EV^SpikeM+P vaccination elicits humoral and cellular responses in mice. (a) Schematic illustration of vaccination schedule with EV^SpikeM+P in mice. Balb/c mice were intramuscularly injected with EVs, EV-SC2S and EV^SpikeM+P. (b) Body weight change of Balb/c mice during vaccination expressed as percentage of starting weight (n = 6 per group). (c) Quantification of anti-S-RBD IgG antibodies from vaccinated Balb/c mice by ELISA (n = 6 per group). (d) Schematic illustration of the pseudovirus neutralization assay. (e) Neutralizing capacity of the antibodies from vaccinated mice evaluated with pseudovirus neutralization assay (n = 6 per group). Data are expressed as relative luminescence units (RLU). SFM + virus, serum-free media with pseudovirus; SFM, serum-free media alone. (f-g) S protein-specific CD4⁺ T cells in Balb/c mice splenocytes showing T cell activation (f) and Th1 response (g) by intracellular cytokine staining (n = 6 for PBS, n = 5 for EV vaccination, n = 5 for EV^SpikeM+P). Splenocytes were re-stimulated with S peptide pool. (h) Schematic illustration of vaccination schedule with EV^SpikeM+P in mice. C57BL/6J mice were intramuscularly injected with PBS, EV, EV^SpikeM+P. (i) Body weight change of C57BL/6J mice during vaccination expressed as percentage of starting weight (n = 10 per group). (j) Quantification of anti-S-RBD IgG antibodies from vaccinated C57BL/6J mice by ELISA (n = 10 per group). Data are presented as mean ± s.e.m. Significance was determined by mixed-effects analysis with Tukey’s multiple comparisons test in c and j, two-way ANOVA with Tukey’s multiple comparisons test in e, unpaired t-test in f, and Mann-Whitney test in g. * P < 0.05, ** P < 0.01, *** P < 0.001, ns: not significant.

Fig. 4.

EV^SpikeM+P vaccinated baboons develop antibodies and T cell responses against S protein. (a) Schematic illustration of vaccination schedule with EV^SpikeM+P of 3 dosages in baboons. (b) Quantification of anti-S-RBD IgG antibodies from vaccinated baboons by ELISA (n = 3 per group). (c) Titration of anti-S-RBD IgG antibodies at different time points plotted as log AUC (area under curve, n = 3 per group). (d-f) Quantification of cytokines (IL-2, IFNy, and TNFa) releasing spots from S protein-specific T cells in circulation re-stimulated with S peptide pool (d) or recombinant S protein (e-f) by ELISpot (n = 3 per group).
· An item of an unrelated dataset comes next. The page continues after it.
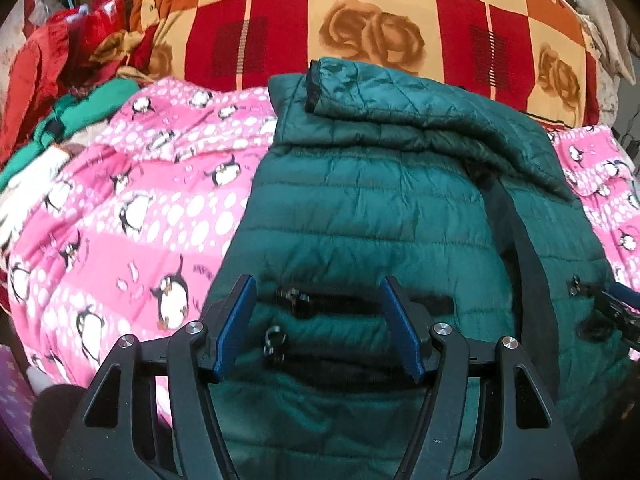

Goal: Fold large clothes

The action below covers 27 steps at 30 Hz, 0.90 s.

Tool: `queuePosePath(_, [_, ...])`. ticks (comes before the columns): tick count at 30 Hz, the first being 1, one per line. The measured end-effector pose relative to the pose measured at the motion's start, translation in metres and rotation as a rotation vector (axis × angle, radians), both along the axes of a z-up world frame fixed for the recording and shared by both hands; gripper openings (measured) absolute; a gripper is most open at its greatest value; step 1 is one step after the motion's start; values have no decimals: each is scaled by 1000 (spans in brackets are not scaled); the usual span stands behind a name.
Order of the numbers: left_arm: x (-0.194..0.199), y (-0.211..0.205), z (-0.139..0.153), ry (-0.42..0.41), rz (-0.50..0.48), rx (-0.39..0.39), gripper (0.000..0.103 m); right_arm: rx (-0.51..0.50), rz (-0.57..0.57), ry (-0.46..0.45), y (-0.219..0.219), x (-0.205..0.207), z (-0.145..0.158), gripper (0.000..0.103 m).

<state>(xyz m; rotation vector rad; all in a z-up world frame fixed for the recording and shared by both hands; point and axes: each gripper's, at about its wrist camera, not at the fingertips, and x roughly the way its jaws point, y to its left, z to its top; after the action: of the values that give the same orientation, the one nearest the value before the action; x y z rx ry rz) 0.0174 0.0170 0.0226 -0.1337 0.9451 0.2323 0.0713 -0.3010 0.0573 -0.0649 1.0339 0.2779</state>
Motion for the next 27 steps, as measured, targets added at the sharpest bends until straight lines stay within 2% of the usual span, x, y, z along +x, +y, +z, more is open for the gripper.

Data are shown as SFCs per 2 × 10⁶ cells. (g-i) Frequency of S protein-specific CD4⁺ T cells in circulation producing single (IL-2 (g), IFNy (h)) and two of Th1 cytokines (IL-2, IFNy, and TNFa, (i)) determined by intracellular cytokine staining (n = 3 per group). PBMCs were re-stimulated with S peptide pool. (j-k) Frequency of S protein-specific CD4⁺ T cells in circulation producing single (TNFa (j)) or three (k) of Th1 cytokines (IL-2, IFNy, and TNFa) determined by intracellular cytokine staining (n = 3 per group). PBMCs were re-stimulated with S recombinant protein. Data are presented as mean ± s.e.m. was determined by two-way ANOVA with Tukey’s multiple comparisons test in b-c, and by unpaired t-test in d-k. * P < 0.05, ** P < 0.01, **** P < 0.0001, ns: not significant, or exact p-values reported.